**What to work on:**
The expected response is the full listing, retyped exactly, without its images.

**Exercise materials:**
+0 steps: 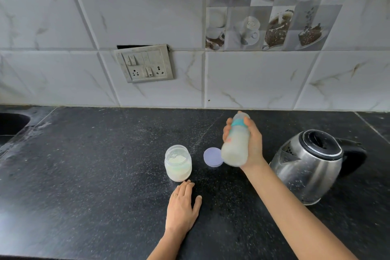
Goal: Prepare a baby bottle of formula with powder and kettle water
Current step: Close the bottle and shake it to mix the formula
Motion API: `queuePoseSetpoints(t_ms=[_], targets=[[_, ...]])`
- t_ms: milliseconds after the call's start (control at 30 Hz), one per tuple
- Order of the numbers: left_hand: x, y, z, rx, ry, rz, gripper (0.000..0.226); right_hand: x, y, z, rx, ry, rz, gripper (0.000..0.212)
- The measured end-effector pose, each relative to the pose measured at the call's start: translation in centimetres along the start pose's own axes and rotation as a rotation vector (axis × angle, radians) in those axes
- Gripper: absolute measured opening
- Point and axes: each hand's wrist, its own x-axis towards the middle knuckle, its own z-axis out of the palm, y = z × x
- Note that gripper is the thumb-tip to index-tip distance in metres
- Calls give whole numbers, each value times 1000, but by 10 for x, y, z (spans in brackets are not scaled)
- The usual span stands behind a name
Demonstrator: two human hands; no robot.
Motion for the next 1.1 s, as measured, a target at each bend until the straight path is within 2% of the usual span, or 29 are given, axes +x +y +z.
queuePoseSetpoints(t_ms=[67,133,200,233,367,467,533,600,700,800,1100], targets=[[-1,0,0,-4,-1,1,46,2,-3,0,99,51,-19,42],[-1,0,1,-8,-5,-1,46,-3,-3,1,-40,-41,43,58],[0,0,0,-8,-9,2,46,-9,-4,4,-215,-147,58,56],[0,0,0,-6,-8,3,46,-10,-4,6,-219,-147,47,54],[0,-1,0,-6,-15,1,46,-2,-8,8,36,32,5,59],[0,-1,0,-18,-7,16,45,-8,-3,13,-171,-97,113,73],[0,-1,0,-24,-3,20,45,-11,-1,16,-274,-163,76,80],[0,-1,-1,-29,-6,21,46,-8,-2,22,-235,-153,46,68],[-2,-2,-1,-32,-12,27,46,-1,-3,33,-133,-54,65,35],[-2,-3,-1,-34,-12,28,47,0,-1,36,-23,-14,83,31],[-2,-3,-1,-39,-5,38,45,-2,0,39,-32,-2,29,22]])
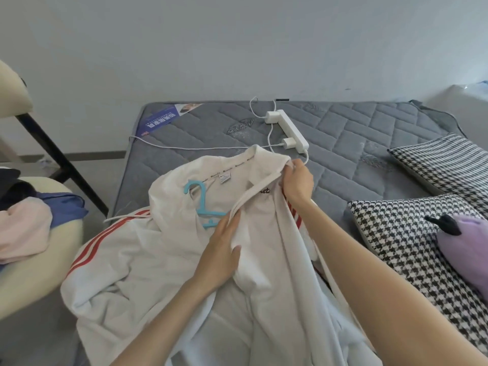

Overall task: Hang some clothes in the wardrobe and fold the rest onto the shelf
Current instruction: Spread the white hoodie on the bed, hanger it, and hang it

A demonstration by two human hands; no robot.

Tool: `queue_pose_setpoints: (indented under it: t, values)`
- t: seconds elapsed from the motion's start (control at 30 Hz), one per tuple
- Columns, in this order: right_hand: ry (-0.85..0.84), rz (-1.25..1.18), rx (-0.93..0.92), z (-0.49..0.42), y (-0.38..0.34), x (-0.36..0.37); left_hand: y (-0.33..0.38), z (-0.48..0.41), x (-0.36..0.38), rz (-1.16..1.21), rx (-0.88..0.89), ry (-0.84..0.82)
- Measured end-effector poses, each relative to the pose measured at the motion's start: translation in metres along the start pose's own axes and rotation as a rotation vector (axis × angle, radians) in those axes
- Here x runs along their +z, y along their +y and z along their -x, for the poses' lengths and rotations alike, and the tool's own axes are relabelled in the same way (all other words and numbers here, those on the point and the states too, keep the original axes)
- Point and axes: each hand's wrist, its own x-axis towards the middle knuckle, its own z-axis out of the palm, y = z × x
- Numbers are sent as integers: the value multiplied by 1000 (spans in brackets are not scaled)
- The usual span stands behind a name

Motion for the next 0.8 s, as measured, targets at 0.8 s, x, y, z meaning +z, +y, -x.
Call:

**Output of the task:**
+0 steps: 
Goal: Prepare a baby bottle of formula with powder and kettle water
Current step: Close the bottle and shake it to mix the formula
Motion API: `queuePoseSetpoints(t_ms=[_], targets=[[_, ...]])`
- t_ms: milliseconds after the call's start (control at 30 Hz), one per tuple
- Order of the numbers: left_hand: x, y, z, rx, ry, rz, gripper (0.000..0.226); right_hand: x, y, z, rx, ry, rz, gripper (0.000..0.212)
- The measured end-effector pose, each relative to the pose measured at the call's start: translation in centimetres along the start pose's own axes and rotation as a rotation vector (axis × angle, radians) in those axes
- Gripper: absolute measured opening
- Point and axes: each hand's wrist, its own x-axis towards the middle knuckle, its own z-axis out of the palm, y = z × x
- Note that gripper is the thumb-tip to index-tip distance in metres
- Calls give whole numbers, each value times 1000, but by 10 for x, y, z (spans in brackets are not scaled)
- The usual span stands behind a name
Demonstrator: two human hands; no robot.
Motion for the next 1.1 s, as measured, a target at each bend until the straight path is within 2% of the usual span, or 29 are given, axes +x +y +z.
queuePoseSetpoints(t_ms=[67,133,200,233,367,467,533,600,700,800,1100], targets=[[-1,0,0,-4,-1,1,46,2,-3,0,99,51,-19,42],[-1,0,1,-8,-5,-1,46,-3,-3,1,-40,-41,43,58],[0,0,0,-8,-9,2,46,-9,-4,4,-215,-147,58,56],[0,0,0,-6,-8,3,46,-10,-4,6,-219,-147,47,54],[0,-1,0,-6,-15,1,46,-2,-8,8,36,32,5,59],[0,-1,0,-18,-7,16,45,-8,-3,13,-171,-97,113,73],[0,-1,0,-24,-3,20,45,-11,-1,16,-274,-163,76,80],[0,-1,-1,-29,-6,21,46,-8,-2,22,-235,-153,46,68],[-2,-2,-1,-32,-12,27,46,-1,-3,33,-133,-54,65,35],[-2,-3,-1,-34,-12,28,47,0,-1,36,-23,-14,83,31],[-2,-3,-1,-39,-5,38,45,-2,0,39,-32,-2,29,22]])

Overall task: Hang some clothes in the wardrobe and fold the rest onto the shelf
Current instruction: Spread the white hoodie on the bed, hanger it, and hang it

A demonstration by two human hands; no robot.

Tool: `queue_pose_setpoints: (indented under it: t, values)`
- t: seconds elapsed from the motion's start (control at 30 Hz), one per tuple
- Columns, in this order: right_hand: ry (-0.85..0.84), rz (-1.25..1.18), rx (-0.93..0.92), z (-0.49..0.42), y (-0.38..0.34), x (-0.36..0.37); left_hand: y (-0.33..0.38), z (-0.48..0.41), x (-0.36..0.38), rz (-1.16..1.21), rx (-0.88..0.89), ry (-0.84..0.82)
- Measured end-effector poses, each relative to the pose measured at the motion's start: translation in metres along the start pose's own axes and rotation as a rotation vector (axis × angle, radians) in those axes
- Here x runs along their +z, y along their +y and z along their -x, for the poses' lengths and rotations alike, and the tool's own axes are relabelled in the same way (all other words and numbers here, those on the point and the states too, keep the original axes)
- Point and axes: each hand's wrist, its own x-axis towards the middle knuckle, its own z-axis out of the palm, y = z × x
- Numbers are sent as integers: the value multiplied by 1000 (spans in brackets are not scaled)
- The usual span stands behind a name

Motion for the next 0.8 s, as measured, targets at 0.8 s, x, y, z meaning +z, +y, -x.
Call:

That completes the output.